Divya Nelakonda, News Editor

I can’t tell you how many times I have been at dance class with my friends, laughing, talking and having a good time, but feeling like something was off. Not because my friends weren’t interacting with me or my apprehension about my dancing abilities, but because I would glance in the mirror and feel so blatantly out of place. I have participated in Chinese dance for nine years as someone of both Chinese and Indian heritage. But still not a day in the studio goes by when I do not feel like my darker skin is pronounced, not only through the reflections of full-length mirrors, but by the costumes, shoes and tights that never seem to blend in with my skin as they do with that of my peers. Standing in garments that appear nearly white against my skin, I wonder if an industry that will not even cater to my demographic in costume could ever see me as equal to my more fair-skinned counterparts.

The lack of diversity in dance, most notably in ballet, continues to be a pressing issue. One company that recently addressed this is Ballet Black, a professional ballet company for dancers of African or Asian descent, which collaborated with dance shoe manufacturer Freed of London to create pointe shoes in bronze and brown for dancers of color. For many, this news came as a huge relief to no longer have to sponge their shoes with foundation in order to have pointe shoes match their skin tone.

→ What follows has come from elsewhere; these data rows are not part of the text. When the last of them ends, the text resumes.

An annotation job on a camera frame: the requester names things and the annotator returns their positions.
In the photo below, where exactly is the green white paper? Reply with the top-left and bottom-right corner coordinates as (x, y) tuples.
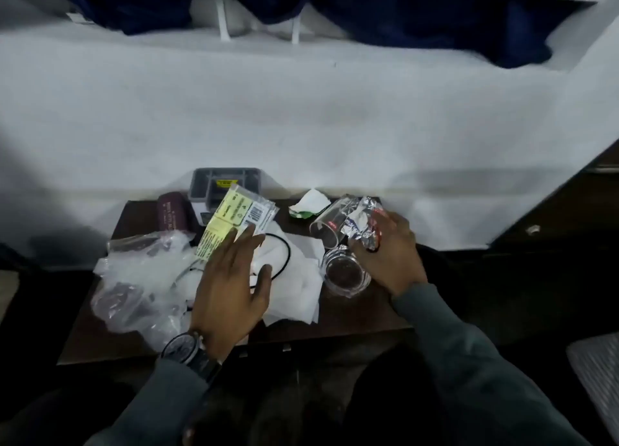
(288, 188), (332, 219)

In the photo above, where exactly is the dark blue curtain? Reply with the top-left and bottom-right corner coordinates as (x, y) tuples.
(34, 0), (610, 69)

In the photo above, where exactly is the person's right forearm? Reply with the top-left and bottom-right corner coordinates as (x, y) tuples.
(391, 283), (591, 446)

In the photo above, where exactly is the clear glass ashtray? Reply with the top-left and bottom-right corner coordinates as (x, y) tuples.
(320, 246), (372, 299)

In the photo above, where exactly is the person's left hand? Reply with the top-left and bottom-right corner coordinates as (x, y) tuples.
(190, 222), (273, 362)

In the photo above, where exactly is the dark wooden cabinet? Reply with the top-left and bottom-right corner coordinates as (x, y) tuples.
(488, 140), (619, 253)

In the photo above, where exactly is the black wristwatch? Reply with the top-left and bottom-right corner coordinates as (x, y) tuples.
(159, 331), (223, 383)

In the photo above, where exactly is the maroon spectacle case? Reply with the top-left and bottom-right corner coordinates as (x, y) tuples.
(155, 191), (192, 233)

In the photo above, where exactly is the grey woven mat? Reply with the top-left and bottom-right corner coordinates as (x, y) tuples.
(565, 332), (619, 444)

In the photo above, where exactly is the clear drinking glass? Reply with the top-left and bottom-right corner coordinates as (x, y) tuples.
(309, 194), (359, 248)

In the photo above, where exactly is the clear plastic bag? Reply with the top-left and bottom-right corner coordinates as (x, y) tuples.
(90, 230), (199, 352)

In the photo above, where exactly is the silver foil wrapper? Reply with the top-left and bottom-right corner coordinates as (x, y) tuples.
(338, 194), (388, 253)

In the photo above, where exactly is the grey plastic organizer box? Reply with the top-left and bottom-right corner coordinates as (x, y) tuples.
(187, 167), (264, 224)

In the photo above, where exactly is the pile of white tissue papers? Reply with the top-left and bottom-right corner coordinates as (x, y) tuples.
(181, 220), (326, 328)

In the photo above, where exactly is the black cable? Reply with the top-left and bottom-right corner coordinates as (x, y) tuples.
(172, 233), (292, 311)

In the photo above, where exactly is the person's left forearm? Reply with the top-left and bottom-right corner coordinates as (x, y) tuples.
(84, 358), (211, 446)

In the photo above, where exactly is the clear packet with yellow label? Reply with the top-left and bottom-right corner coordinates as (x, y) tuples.
(193, 184), (280, 263)

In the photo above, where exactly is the person's right hand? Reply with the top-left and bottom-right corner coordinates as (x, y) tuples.
(348, 211), (429, 299)

The predicament many dancers of color face translates to my own experiences. The costumes my dance studio orders are custom-made from China, where the range of colors is far more limited. When ordering group costumes that included “nude” colored material, my studio often settled for fabrics that were distinctly different from my skin tone, as they matched my teammates flawlessly. Needless to say, each time we rehearsed dances in such costumes or performed on stage, I felt glaringly exposed. When I performed a solo dance last year in a flesh-colored leotard, I had to test out several different fabrics to determine which hue would be most appropriate for my skin. I was ultimately forced to accept one with gray undertones, as none of the samples were dark enough to accommodate my skin tone. With group dances, the clashing fabric could be justified by its suitability on the other dancers, but even for my solo, I had no choice but to wear a costume that did not match my skin tone.

The issue isn’t really about how well a costume matches different skin tones, but the message conveyed. When dancers don’t see their profile represented in costumes, it sends the message that their race is inappropriate for a dance style exclusive to dancers who fit the existing color range. The deterrence is cyclical: when dancers feel underrepresented in a particular style, they are less likely to participate. Consequently, dancers of certain racial backgrounds become the minority.  

My humiliation in being the “darker” kid in my studio and the accompanying subtle degradation has pushed me close to quitting on numerous occasions. When I constantly encountered “nude” fabrics that were lighter than me by several shades, it became increasingly challenging to feel accepted. Such experiences can be difficult to overlook, but with the work of companies like Ballet Black, I am optimistic that dance will continue to become more representative of a more diverse generation of dancers.

Costumes should never be an obstruction to pursuing a passion, but in the dance world, ballet in particular, it is all too common for dancers of color to be excluded or discouraged from serious commitment to the craft. While the industry should make greater efforts to include dancers of color, introducing varied color ranges is a stepping stone to allowing dancers of all racial backgrounds to feel welcome in a visual art that has long been entrenched in Eurocentric beauty ideals.